米国の大手32行すべてが、6月24日にFRBの年次ストレステストを通過しました。今年のシナリオは異例の厳しさで、失業率が10%まで上昇し、商業用不動産価格が39%、住宅価格が30%下落し、約7080億ドルの損失が一斉に発生する状況を想定したものでした。それでも各行は融資と株主還元を続けられるだけの資本を保ったとされています。

ただし、今年の結果は各行の資本要件を実際には変更しません。FRBは2月にモデルの見直しを進める間、ストレス資本バッファー要件を2027年まで凍結すると決めていたためです。つまり最も注目される試験が好成績で通過したにもかかわらず、結果にはほとんど何もかかっていない状態です。

今回のテストは32行と前年の22行から拡大し、想定損失も約5500億ドルから7080億ドルへと増えました。

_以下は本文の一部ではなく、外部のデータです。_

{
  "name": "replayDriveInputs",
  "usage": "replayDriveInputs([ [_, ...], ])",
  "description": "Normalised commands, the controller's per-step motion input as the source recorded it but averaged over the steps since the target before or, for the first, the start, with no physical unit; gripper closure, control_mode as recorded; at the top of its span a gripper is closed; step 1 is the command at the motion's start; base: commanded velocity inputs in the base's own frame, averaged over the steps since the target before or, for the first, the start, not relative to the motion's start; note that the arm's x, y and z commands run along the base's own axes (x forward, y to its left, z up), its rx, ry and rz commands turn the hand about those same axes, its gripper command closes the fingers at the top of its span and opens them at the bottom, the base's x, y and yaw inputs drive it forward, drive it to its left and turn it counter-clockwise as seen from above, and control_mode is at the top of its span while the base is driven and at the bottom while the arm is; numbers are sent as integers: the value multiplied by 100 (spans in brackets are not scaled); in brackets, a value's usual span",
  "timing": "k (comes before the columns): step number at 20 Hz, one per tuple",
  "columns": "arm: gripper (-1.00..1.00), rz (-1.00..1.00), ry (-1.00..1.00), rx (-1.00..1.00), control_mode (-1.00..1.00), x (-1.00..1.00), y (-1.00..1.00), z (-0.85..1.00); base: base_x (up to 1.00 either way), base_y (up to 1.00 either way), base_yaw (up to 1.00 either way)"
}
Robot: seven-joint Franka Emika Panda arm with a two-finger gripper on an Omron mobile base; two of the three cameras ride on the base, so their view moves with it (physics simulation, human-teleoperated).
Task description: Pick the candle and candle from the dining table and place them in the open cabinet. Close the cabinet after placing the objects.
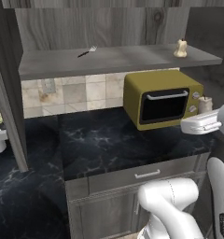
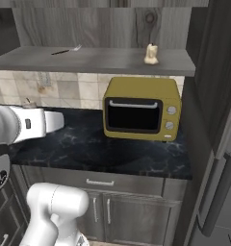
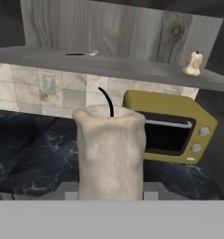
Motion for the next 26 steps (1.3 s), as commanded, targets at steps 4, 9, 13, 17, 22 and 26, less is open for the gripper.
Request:
replayDriveInputs([
  [4, 100, 1, -4, 0, -100, 0, 8, 7, 0, 0, 0],
  [9, 100, 0, -9, 0, -100, 0, 0, 18, 0, 0, 0],
  [13, 100, 0, -15, 0, -100, 0, 0, 30, 0, 0, 0],
  [17, 100, 1, -15, 1, -100, 0, 0, 36, 0, 0, 0],
  [22, 100, 1, 0, 0, -100, 0, 0, 40, 0, 0, 0],
  [26, 100, 0, 1, 0, -100, 0, 0, 37, 0, 0, 0],
])
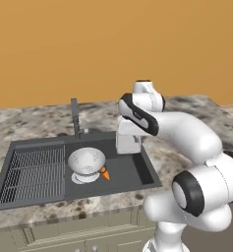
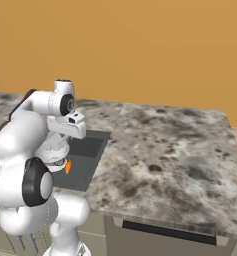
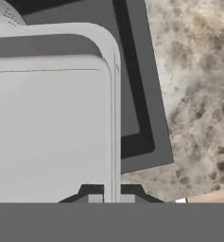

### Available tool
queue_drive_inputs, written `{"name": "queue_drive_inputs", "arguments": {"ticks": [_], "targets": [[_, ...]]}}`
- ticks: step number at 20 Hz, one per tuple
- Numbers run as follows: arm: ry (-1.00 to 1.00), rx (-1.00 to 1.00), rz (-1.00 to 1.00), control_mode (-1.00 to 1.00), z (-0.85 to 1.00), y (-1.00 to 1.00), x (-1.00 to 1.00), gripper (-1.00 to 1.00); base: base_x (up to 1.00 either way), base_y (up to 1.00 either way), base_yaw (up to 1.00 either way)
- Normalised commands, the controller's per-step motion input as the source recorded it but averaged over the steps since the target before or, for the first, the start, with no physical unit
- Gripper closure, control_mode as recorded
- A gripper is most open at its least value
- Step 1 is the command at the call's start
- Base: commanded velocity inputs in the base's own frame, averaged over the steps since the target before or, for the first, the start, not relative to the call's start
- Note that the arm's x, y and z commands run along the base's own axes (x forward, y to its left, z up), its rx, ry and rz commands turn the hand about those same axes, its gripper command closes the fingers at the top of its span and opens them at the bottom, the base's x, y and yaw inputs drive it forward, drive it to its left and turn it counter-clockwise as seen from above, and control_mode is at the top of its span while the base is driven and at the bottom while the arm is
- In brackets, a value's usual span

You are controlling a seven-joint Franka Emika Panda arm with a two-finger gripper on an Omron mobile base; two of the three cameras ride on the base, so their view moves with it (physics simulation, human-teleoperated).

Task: Pick the tupperware and colander and place them in the sink. Then turn on the water.

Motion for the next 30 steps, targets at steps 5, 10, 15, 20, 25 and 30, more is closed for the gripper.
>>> {"name": "queue_drive_inputs", "arguments": {"ticks": [5,10,15,20,25,30], "targets": [[0.01,0.00,0.00,-1.00,-0.45,0.37,0.01,1.00,0.00,0.00,0.00],[0.00,0.00,0.00,-1.00,-0.48,0.21,0.12,1.00,0.00,0.00,0.00],[0.00,0.00,0.00,-1.00,-0.45,0.11,0.19,1.00,0.00,0.00,0.00],[0.00,0.00,0.00,-1.00,-0.39,0.00,0.22,1.00,0.00,0.00,0.00],[0.00,0.00,0.00,-1.00,-0.37,0.00,0.15,1.00,0.00,0.00,0.00],[0.00,0.00,0.00,-1.00,-0.40,0.00,0.09,1.00,0.00,0.00,0.00]]}}
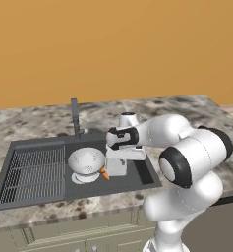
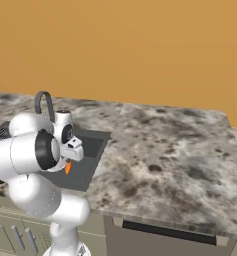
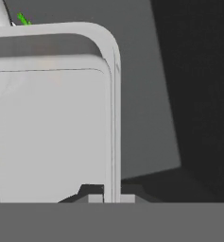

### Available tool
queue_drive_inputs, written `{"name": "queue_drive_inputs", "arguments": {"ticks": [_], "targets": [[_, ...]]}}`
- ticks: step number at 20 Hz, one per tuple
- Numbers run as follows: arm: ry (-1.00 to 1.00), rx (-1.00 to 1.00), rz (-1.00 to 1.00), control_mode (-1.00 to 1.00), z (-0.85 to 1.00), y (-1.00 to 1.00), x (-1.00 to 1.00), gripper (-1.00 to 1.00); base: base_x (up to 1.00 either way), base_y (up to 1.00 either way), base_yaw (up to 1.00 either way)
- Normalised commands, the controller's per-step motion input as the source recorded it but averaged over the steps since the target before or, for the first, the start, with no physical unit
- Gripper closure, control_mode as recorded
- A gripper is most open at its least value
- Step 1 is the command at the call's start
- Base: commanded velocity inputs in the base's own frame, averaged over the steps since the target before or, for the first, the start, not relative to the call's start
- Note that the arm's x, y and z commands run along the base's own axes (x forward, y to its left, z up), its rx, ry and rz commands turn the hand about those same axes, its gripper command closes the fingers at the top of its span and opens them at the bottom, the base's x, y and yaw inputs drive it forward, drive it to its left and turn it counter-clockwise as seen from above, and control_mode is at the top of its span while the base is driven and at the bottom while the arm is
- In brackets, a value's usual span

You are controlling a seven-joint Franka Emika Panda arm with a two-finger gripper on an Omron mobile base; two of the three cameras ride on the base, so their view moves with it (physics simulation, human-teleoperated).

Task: Pick the tupperware and colander and place them in the sink. Then turn on the water.

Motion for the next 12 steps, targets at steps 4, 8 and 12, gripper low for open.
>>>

このテスト結果はビットコインにも関わってきます。健全な銀行セクターはFRBが大きな懸念なく金融引き締めを維持できることの裏付けにもなるためです。ビットコインは6月を通じて6万ドル付近で推移し、昨年10月に付けた12万6080ドルの最高値から約52%下落しています。強いドル、上昇する米国債利回り、タカ派的なFRBが下押し圧力となっています。

かつては「銀行から逃れるためにビットコインを買う」というヘッジの論理が中心でした。しかし現在は銀行や資産運用会社、ETF発行体、企業の財務部門が仮想通貨に直接的なエクスポージャーを持つため、両者の連動性が強まっています。